Построение и перекличка тянулись долго, и утомленные, задерганные ребята совсем присмирели, когда строй обходили командиры во главе с подполковником, рослым и усатым, туго затянутым в наплечные ремни, при медалях и орденах. Увидев подполковника, люди подобрались, не сводили с него глаз. Подполковник шел от команды к команде, развернув грудь и улыбаясь. Следом за ним, не отпуская руку от козырька, вышагивал старший лейтенант Пайлов. Свита командиров держалась чуть позади. Возле ирбинских Пайлов доложил:

— Уральцы, товарищ подполковник!

Подполковник остановился, обвел всех веселым взглядом и, подув в пышные усы, откашлялся:

— Уральцы — падежный народ. Хочешь взять их в свою роту?

Пайлов выскочил во фронт перед подполковником.

— Так точно, возьму.

— Мы не желаем к нему.

— Кто сказал? Выйти из строя! — Подполковник сердито хрустнул ремнями. — Кто сказал?

— Ну, я сказал. Ну что? — Растолкав впереди стоящих, из строя вышел вялым шагом большеголовый Матвей Глушков.

— Фамилия? — подскочил Пайлов, срывая кнопки на планшете. — Фамилия?

— А ты спокойнее, старший лейтенант, — чуть слышно и мягко посоветовал подполковник и, взявшись за наплечные ремни, склонил голову, не спуская улыбающихся глаз с Глушкова: — У нас в армии командиров не выбирают. А чем, кстати, не нравится вам старший лейтенант?

— Суетной больно, — дерзко ответил Глушков.

— Ах вот оно что! — уже совсем повеселел подполковник. — Ты хотел сказать — непоседливый. Это хорошо, что непоседливый. Ради вас он такой… Да вы, я вижу, народ толковый, друг друга поймете.

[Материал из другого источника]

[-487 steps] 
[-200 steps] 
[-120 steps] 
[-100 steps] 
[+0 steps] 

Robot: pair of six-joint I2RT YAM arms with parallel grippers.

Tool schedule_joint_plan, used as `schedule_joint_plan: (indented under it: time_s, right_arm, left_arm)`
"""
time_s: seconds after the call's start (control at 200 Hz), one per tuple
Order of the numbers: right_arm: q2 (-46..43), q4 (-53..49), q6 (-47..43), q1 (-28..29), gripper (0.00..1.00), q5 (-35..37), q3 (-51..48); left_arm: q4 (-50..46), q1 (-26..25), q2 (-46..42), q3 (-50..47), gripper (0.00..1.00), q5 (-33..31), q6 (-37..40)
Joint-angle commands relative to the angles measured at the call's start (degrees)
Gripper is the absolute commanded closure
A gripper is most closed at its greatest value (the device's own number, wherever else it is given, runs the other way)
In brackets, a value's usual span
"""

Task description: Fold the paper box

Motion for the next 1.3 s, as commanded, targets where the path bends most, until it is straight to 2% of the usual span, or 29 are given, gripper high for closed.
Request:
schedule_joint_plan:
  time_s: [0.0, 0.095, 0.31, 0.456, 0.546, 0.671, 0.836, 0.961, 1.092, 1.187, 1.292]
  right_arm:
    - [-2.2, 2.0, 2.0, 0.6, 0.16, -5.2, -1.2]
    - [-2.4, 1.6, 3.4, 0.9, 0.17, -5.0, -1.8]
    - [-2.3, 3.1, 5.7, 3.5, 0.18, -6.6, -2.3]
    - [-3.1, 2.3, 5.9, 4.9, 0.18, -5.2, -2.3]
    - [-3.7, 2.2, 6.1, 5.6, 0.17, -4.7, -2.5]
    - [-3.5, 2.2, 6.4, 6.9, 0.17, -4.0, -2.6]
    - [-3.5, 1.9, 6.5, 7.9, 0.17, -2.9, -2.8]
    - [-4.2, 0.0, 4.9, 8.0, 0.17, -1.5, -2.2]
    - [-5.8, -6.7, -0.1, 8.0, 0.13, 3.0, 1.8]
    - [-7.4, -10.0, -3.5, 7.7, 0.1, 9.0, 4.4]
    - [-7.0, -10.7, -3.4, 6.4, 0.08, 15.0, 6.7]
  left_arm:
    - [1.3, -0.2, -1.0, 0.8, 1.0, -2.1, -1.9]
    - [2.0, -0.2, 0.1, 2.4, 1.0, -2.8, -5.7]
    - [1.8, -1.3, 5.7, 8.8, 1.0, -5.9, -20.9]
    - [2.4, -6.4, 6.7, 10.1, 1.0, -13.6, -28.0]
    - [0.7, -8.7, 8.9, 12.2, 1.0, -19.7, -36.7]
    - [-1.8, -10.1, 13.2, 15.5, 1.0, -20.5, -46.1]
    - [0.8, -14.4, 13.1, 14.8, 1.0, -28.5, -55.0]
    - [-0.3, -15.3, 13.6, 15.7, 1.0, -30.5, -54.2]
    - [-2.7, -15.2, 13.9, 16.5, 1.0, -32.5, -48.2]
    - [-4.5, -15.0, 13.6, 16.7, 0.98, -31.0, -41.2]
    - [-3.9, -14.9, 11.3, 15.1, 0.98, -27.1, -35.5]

После обхода подполковник говорил речь. Поворачиваясь на носочках от фланга к флангу, он обносил словами шеренги, внушал, что война пришла невиданная и жестокая, что нужна стальная дисциплина и упорство в учебе, послушание всем начальникам, беспрекословное выполнение приказов и распоряжений…

Охватов все время стоял навытяжку, боясь ослабить хоть одну ногу, и вдруг почувствовал тошнотворную слабость, тупую слепящую боль в глазах и, чтобы не упасть, опустился на корточки, из носа у него хлынула кровь.

Двое ребят подхватили его и вывели из строя, посадили под дерево. Отдыхая и приходя в себя, Колька слышал, как ровно и густо шумел над ним лес, как слабы и ненужны в этом шуме были человеческие голоса и команды, доносившиеся с поляны.

К вечеру, хорошо накормленных и приободрившихся, их повели на Каму. Увидев блестящую под вечерним косым солнцем реку, вдохнув ее илистый пресный запах, все оживились, повеселели, забыли об усталости. С шутками торопливо разделись, пошвыряли на песок одежду и побежали в воду. А рядом на плот с катеров выгружали военную справу: ботинки, котелки, гимнастерки, шинели, портянки — розовые, байковые.